Today, there are lots of regulations linked to health and hygiene. Laws cover all sorts of things like sewage disposal, rubbish collection and water supplies. In the Middle Ages, however, there were very few regulations and they were very hard to enforce (no police force yet!) And the quality of food was pretty bad too. There was no such things as a refrigerate and butchers kept their meat on show on their market stalls. In warm weather, the smell of rotting meat must have been terrible… and flies must have been attracted to it from miles around. Some attempts were made to make the city a cleaner place. In 1372, anyone who had filth outside their house could be fined four shillings and there was a ban on throwing anything out of window. Teams of ‘gong farmer’ were employed to collect dung (‘or gong’) from the streets … and then sell it to farmers!

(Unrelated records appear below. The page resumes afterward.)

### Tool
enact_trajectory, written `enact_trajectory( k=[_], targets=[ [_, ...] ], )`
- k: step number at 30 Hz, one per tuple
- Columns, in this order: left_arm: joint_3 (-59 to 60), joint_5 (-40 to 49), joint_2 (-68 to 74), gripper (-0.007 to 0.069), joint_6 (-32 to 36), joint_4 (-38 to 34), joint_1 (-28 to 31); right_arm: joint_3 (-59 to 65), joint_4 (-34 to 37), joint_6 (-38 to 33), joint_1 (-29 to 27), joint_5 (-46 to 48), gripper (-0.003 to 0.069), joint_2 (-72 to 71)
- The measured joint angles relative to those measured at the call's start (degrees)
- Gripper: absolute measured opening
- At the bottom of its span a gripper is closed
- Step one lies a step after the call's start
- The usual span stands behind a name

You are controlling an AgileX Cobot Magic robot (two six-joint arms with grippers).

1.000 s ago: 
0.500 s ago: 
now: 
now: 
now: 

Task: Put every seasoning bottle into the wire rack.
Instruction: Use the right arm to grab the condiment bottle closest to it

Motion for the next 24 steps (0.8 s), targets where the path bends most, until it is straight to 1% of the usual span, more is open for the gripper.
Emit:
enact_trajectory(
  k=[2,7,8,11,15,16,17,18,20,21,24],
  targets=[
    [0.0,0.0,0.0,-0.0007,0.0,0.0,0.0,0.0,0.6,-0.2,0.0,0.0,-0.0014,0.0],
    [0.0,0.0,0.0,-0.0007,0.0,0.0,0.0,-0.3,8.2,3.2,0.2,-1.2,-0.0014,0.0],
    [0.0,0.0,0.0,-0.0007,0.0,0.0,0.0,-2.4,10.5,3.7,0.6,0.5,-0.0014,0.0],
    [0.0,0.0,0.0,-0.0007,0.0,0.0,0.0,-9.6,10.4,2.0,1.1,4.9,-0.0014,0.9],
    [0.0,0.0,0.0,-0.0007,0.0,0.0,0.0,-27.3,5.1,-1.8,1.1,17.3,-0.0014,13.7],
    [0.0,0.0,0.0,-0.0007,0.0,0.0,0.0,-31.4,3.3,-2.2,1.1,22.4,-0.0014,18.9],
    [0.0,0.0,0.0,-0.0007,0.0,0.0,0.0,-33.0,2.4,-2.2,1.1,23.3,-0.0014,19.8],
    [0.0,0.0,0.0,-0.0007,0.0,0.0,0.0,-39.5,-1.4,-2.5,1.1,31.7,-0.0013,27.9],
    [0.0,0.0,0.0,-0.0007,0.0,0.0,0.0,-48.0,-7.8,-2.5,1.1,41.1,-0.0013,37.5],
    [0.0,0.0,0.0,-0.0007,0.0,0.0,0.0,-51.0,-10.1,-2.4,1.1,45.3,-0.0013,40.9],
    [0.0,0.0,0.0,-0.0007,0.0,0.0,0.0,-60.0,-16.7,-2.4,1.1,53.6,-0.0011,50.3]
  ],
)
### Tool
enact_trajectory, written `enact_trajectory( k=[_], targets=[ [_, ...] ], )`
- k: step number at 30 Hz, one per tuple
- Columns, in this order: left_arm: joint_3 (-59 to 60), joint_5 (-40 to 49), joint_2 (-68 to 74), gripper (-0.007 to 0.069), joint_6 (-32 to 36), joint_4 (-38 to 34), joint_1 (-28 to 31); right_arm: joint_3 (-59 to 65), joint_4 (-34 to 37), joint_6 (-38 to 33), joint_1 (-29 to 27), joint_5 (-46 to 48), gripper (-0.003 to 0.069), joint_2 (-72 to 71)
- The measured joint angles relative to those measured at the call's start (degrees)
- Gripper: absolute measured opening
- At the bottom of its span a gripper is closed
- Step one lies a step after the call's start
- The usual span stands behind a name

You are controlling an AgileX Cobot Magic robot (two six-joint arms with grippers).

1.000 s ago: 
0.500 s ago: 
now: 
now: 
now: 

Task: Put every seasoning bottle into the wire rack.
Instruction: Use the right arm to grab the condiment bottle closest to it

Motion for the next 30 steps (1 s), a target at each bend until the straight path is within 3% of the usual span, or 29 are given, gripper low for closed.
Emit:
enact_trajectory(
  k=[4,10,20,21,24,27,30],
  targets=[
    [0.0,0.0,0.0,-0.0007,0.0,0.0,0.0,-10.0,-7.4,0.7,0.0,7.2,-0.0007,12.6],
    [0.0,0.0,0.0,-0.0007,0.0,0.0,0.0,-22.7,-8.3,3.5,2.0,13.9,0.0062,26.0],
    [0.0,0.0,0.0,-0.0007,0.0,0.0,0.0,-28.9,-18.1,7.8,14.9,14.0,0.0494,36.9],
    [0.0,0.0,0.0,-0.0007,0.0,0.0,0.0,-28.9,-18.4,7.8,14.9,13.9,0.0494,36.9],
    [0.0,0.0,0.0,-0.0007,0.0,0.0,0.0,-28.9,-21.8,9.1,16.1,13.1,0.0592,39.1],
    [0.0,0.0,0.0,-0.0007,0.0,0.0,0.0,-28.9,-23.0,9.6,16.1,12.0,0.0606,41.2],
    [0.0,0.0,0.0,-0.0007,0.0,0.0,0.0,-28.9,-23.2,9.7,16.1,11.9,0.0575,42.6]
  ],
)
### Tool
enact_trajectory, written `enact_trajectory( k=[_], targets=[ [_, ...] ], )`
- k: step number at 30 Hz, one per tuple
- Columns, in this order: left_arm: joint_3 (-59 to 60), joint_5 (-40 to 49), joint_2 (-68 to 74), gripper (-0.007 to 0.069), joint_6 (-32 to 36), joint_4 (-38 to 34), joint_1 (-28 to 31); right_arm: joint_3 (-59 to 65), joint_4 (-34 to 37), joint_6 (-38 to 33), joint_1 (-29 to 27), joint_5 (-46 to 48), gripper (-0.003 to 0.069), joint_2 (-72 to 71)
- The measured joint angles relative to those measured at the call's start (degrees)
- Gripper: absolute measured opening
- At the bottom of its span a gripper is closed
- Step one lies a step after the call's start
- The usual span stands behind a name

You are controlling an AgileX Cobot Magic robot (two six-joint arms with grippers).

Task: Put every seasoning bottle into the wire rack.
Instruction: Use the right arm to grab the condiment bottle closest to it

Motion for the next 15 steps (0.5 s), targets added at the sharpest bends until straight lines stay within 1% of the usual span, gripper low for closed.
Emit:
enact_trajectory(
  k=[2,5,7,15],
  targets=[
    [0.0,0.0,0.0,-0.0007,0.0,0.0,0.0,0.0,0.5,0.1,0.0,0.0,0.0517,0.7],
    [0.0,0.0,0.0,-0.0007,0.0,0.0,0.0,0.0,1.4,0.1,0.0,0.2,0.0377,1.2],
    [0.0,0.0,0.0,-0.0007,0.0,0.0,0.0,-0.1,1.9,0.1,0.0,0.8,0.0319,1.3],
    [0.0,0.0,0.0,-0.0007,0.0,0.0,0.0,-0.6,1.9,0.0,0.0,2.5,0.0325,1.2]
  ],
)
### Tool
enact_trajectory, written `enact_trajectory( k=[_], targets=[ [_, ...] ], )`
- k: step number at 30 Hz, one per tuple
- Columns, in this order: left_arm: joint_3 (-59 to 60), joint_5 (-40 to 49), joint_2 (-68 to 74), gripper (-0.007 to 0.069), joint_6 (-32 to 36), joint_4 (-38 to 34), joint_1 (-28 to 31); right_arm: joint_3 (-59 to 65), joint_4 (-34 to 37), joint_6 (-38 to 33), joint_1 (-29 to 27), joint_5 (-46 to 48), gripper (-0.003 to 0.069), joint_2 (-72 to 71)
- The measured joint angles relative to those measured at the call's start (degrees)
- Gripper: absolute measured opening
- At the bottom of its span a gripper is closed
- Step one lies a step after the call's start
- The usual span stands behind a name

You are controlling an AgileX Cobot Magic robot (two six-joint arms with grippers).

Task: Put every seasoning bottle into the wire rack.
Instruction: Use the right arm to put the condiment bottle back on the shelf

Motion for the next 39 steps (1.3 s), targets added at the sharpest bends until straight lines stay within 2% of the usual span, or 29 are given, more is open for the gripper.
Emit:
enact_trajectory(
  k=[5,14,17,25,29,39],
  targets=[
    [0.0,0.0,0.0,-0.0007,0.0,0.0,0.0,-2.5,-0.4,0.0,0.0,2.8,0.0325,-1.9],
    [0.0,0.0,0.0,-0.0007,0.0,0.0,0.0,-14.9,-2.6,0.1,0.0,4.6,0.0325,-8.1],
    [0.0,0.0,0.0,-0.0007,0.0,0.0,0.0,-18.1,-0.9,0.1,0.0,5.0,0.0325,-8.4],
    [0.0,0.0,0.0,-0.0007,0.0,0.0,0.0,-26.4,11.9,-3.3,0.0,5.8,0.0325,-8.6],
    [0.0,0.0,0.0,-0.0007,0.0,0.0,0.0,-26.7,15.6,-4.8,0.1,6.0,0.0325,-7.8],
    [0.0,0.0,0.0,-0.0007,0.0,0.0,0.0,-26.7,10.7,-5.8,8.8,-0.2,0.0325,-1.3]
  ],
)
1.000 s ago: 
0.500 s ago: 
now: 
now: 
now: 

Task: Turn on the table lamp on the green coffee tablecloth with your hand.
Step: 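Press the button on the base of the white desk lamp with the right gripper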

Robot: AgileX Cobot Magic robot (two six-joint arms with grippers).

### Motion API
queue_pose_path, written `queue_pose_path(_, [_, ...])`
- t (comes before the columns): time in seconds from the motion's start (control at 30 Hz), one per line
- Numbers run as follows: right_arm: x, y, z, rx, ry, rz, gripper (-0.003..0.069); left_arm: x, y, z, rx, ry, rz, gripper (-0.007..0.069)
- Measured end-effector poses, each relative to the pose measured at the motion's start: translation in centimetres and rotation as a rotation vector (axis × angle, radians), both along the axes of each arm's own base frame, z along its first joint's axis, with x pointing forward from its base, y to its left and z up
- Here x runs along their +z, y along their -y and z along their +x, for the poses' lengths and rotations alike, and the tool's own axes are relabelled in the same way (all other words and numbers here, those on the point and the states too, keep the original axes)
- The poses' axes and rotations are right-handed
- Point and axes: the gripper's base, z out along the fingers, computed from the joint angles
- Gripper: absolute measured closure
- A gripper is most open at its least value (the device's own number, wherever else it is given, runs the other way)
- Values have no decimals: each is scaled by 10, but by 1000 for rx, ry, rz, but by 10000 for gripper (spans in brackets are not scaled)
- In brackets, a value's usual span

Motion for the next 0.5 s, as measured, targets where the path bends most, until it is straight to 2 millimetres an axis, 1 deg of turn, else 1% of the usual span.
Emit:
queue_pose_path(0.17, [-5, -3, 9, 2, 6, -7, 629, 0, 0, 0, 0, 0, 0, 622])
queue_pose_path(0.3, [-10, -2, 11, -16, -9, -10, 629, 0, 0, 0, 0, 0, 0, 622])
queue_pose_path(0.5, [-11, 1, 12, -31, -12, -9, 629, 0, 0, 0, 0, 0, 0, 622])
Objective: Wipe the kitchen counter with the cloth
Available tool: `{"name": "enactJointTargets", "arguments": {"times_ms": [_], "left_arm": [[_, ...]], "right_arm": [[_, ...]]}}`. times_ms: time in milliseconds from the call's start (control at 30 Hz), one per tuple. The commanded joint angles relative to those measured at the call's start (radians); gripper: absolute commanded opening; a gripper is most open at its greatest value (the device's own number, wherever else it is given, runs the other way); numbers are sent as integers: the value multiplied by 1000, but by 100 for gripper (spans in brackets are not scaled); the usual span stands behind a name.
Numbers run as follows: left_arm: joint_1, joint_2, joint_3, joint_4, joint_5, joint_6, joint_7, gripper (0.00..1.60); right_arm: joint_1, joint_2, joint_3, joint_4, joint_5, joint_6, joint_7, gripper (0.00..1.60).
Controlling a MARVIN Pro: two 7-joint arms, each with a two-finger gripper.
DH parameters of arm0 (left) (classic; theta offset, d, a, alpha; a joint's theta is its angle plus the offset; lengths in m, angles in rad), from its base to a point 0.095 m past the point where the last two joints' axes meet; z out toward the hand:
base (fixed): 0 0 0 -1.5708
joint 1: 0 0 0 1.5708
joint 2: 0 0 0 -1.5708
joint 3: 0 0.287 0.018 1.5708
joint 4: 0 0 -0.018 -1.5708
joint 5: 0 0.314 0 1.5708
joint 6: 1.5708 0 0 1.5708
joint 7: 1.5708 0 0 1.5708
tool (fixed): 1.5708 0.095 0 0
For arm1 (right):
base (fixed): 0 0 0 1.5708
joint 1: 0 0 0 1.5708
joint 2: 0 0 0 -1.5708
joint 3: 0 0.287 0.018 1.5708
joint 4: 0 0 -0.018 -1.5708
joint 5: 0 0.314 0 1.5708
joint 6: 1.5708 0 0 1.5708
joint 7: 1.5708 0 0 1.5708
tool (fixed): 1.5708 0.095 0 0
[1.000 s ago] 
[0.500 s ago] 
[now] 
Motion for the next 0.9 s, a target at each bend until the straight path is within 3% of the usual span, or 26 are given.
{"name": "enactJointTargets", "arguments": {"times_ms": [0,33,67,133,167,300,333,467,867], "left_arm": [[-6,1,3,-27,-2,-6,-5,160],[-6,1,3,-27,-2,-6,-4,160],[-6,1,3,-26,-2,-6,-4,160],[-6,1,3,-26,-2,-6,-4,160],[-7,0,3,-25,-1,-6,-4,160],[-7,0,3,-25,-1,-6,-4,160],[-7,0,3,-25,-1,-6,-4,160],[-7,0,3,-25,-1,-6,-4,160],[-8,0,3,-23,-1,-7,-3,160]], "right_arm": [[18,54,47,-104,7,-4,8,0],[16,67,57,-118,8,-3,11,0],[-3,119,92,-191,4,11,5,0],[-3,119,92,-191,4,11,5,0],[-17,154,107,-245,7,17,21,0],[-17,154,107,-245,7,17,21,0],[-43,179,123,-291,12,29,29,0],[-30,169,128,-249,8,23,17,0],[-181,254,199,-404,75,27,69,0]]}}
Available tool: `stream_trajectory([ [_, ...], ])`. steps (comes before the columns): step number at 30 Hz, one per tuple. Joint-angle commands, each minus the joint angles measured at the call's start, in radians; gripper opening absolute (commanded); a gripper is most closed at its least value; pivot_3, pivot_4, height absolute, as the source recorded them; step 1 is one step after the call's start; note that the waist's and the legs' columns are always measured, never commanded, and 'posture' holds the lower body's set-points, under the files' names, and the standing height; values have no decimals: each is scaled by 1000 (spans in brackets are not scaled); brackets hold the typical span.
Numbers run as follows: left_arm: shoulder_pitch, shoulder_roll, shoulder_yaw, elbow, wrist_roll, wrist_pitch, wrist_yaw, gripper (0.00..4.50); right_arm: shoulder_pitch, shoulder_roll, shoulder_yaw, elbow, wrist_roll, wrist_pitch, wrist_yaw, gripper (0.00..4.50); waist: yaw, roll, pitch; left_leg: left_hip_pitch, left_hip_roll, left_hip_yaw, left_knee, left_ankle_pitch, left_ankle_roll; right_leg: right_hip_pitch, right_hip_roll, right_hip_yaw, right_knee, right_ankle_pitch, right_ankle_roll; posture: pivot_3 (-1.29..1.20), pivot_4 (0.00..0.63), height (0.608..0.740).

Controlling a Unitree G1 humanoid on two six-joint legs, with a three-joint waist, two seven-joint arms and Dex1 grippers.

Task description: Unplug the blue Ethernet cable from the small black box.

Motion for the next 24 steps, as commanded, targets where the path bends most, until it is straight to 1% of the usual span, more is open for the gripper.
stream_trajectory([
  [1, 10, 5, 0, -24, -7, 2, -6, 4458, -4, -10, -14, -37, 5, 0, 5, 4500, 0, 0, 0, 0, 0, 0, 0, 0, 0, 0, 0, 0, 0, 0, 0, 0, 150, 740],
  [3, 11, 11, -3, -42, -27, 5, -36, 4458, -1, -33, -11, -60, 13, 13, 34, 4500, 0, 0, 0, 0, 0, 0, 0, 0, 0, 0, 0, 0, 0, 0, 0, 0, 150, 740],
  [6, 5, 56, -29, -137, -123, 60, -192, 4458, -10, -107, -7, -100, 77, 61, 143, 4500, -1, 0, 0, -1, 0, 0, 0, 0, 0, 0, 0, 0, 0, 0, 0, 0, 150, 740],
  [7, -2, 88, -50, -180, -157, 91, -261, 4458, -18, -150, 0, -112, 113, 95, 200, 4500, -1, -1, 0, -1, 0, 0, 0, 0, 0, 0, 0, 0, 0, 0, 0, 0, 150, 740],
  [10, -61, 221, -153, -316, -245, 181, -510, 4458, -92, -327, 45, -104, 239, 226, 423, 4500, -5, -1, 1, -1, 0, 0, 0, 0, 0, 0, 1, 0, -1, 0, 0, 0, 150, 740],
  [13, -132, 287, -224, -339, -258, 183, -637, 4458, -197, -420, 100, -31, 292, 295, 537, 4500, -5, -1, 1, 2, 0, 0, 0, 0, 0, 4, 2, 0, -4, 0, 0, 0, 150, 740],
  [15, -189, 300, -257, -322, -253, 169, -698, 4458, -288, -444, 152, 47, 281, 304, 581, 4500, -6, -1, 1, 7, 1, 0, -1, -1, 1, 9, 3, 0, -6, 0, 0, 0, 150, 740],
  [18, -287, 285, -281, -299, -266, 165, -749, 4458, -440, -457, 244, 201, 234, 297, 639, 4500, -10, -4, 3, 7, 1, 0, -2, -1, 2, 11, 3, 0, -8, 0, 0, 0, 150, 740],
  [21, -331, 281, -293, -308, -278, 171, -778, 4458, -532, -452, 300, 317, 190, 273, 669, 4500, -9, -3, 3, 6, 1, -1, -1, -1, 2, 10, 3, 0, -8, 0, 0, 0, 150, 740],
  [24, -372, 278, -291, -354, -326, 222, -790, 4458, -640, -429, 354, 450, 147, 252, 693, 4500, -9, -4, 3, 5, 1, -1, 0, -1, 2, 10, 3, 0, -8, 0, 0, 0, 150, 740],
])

Even tradesmen were targeted – a London by-law stated that butchers were not allowed to sell meat that was ‘putrid, rotten and stinking’. “…The streets and lanes through which people had to pass were foul with human faces and the air of the city were poisoned to the great danger of men passing.”

Butchers were put in the pillory (stocks) for selling ‘putrid, rotten, stinking and abominable meat’. The meat was burnt in front of them – Butchers were ordered to use a segregated area for butchering animals. Wide streets had two gutters, one at each side. Narrow streets had one gutter in the middle. By the 1370s there were at least twelve teams of rakers with horses and carts, removing dung from the streets. In 1345 the fine for throwing litter in the street was increased to 2d. In 1372 anyone who had filth outside their house could be fined 4d. Anyone throwing water from a window was fined 2d. There were open sewers carrying refuse to the river – Four women butchers were caught throwing rotten blood and offal into the street. By the 1380s there were at least thirteen common privies in the city. One on Temple Bridge was bought over the Thames. House owners living next to steams built latrines over the streams. Houses away from streams sometimes had their own latrines. In 1391 a latrine built in a house cost £4. The mason dug the pit, and used stone tiles and cement to line it. Butchers carried waste through the streets, loaded it onto boats and threw it into the middle of the river at ebb tide. Wells for fetching water and cesspools for dumping sewage were often close together. Regulations said that cesspools had to be built a certain length from a neighbours soil – Thomas Scott was fined for assaulting two citizen who complained when he urinated in a lane instead of using the common privy 1364 – Two women were arrested for throwing rubbish in the street.